- [Your goal]:
Pull every line that holds the word "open" from the entries.

- [Stored records]:
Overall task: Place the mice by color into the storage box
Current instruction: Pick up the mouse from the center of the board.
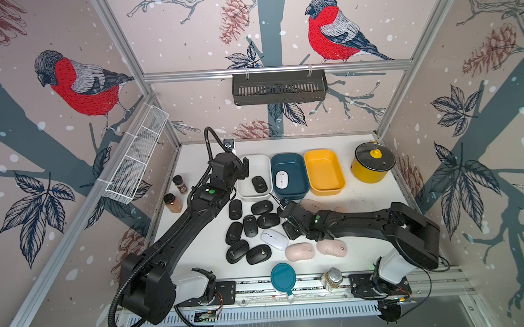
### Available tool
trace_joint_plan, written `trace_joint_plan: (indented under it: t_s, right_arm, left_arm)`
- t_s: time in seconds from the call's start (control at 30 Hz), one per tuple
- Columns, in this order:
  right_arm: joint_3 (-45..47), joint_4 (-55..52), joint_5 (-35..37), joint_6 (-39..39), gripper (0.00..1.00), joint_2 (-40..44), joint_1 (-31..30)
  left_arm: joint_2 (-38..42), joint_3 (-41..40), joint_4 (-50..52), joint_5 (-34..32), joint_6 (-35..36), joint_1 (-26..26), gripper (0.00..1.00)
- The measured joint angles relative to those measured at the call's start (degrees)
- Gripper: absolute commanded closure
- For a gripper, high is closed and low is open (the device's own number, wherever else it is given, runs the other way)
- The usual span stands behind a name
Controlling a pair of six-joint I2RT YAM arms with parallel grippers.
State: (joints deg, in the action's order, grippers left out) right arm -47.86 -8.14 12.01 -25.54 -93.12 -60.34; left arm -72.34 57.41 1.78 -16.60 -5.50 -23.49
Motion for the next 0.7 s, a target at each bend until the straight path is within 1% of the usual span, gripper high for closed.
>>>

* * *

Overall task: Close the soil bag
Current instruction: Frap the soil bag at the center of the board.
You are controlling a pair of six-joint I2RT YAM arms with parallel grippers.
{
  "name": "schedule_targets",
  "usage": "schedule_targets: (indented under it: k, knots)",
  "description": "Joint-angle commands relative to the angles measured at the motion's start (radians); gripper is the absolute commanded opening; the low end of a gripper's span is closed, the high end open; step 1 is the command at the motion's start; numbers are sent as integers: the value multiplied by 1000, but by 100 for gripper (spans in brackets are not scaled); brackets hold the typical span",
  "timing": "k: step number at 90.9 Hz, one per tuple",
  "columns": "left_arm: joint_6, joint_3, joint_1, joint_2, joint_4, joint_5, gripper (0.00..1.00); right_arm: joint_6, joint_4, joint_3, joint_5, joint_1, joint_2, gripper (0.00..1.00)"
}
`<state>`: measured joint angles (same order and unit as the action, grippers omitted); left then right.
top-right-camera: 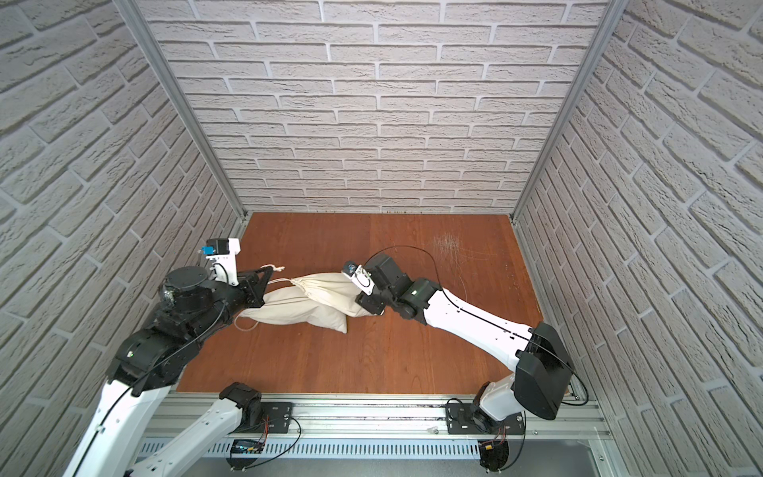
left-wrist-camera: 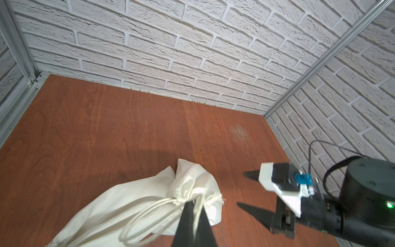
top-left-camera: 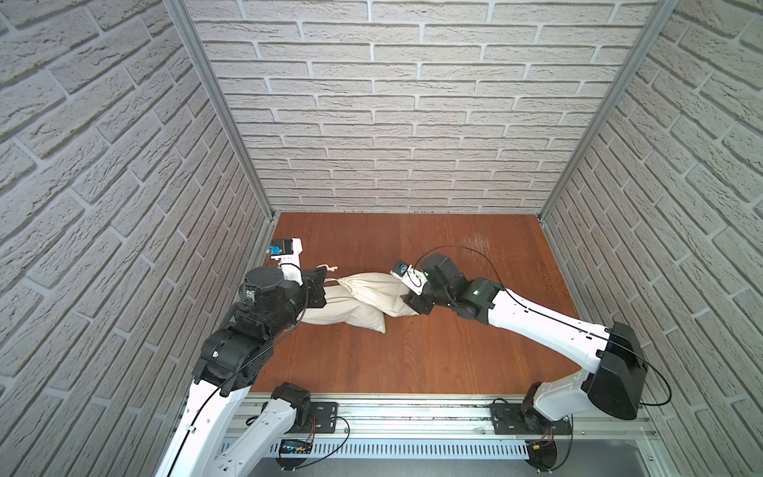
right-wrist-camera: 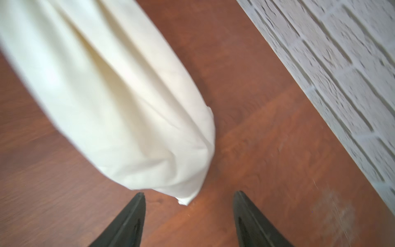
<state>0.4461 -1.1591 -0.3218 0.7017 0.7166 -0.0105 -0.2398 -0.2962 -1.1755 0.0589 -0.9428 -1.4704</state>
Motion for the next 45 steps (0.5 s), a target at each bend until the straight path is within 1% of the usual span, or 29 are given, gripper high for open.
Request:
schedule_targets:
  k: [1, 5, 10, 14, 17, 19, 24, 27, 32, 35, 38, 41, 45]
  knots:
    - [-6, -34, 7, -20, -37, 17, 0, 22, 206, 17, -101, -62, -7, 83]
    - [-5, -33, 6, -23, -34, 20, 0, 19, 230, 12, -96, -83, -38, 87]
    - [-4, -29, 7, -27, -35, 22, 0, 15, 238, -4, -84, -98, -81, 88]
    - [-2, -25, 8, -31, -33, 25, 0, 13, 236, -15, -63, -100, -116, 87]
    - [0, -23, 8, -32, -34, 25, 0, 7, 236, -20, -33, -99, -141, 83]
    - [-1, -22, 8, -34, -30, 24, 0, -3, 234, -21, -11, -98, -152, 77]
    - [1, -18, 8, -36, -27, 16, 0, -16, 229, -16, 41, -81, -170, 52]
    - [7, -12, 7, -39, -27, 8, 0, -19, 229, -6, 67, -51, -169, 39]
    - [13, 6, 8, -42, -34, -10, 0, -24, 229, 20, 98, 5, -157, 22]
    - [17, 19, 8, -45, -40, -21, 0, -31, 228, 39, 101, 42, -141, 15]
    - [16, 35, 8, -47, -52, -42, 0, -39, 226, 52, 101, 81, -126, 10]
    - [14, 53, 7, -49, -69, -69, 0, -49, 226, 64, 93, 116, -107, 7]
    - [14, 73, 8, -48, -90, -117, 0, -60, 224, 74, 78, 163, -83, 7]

- [Exercise response]:
- For a gripper, high is closed and low is open (the device's own number, wherever else it is given, runs the other way)
  "description": "Joint-angle commands relative to the angles measured at the motion's start (radians); gripper is the absolute commanded opening; the low end of a gripper's span is closed, the high end open; step 1 is the command at the motion's start; numbers are sent as integers: the value multiplied by 1000, but by 100 for gripper (spans in brackets are not scaled); brackets hold the typical span",
Motion for the next 45 steps (0.5 s), a target at each bend until the straight path is within 1% of the usual span, or 29 are given, gripper high for open.

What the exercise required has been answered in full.